Gelecekle ilgili endişelenmek
Psikolojiyi sahte bilim haline getirenlerin yaydığı görüşlerden biri de iyimser olmanın erdem sayılmasıdır. Oysa hayatta kalmak ve sağlıklı olmak için, bir miktar kaygı gereklidir. Belirli bir ölçüde kaygı kişiyi olası hatalara karşı uyanık tutar ve önlem almasına imkan verir. Ancak her konuda olduğu gibi, bu konuda da “doz zehirdir”. Gelecekte olabilecekler konusunda sürekli endişelenmek hayatın tadını kaçırır ve kaygılanılan olumsuzluklar olmuşçasına kişiyi mutsuz eder. Hayatın öğrettiği temel derslerin başında, endişelerimizin çoğunun gerçekleşmediği, gerçekleşenlerin de korktuğumuz kadar kötü olmadığı gelir.
Sonuç
Hayat bazen insanlara hazırlıklı olmadıkları ve hak etmedikleri kötü sürprizler yaşatarak mutsuzluğa sebep olabilir. Bulundukları tarih dönemi ve coğrafya, milyonlarca insana büyük trajediler yaşatmaktadır. Bu yazıda kendi klinik deneyimlerim sırasında gözlediğim, bu coğrafyaların dışında yaşayan insanların bazılarının kendi hazırladıkları mutsuzluk kaynakları konusunda örnekler vermeye çalıştım.
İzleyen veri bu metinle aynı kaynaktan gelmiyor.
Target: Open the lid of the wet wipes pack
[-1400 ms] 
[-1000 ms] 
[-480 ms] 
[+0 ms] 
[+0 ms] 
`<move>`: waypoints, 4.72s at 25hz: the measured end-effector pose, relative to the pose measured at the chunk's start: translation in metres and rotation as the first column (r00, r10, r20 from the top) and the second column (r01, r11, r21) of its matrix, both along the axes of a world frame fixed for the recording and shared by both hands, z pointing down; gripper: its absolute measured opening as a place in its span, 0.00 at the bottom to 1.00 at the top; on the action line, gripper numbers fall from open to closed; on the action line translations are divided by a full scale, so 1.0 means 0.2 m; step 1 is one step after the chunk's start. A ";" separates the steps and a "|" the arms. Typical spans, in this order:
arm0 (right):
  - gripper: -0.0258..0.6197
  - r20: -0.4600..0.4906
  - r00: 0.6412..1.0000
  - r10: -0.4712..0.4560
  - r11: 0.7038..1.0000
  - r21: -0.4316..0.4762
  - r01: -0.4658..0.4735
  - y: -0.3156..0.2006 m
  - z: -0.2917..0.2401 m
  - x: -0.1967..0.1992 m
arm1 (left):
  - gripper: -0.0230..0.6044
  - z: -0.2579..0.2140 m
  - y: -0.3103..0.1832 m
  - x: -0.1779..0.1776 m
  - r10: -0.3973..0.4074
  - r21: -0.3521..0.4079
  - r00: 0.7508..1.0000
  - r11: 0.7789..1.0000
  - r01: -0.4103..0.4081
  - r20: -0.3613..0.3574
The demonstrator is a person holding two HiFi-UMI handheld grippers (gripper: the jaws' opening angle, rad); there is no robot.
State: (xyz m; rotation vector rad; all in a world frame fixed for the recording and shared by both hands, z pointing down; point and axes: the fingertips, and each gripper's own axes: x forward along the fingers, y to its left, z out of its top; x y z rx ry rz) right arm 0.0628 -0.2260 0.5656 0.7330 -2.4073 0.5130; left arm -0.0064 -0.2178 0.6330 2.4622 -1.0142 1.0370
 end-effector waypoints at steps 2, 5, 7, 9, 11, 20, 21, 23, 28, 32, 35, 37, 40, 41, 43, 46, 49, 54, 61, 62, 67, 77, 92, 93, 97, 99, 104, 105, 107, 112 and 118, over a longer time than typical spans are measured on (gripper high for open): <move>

Butan’a yaptığım bir seyahat sırasında sohbet etme fırsatını bulduğum yüksek rütbeli bir Budist rahip stresten arınmış bir hayatın sırrının çok karmaşık olmadığını söylemişti: “Beklentilerinizi sıfırlayın”. Günümüzde Budistler veya dervişler gibi bir kumaşa sarılarak yaşamak, insanlardan ve hayattan beklentilerimizi sıfır çizgisine indirmek mümkün olmasa da; eşya, ayrıntılar, insanlar ve olaylara yüklediğimiz önem konusunda uygun dengeyi bulmak, hayatın yükünü bedensel, zihinsel ve duygusal olarak hafifletebilir, diye düşünüyorum.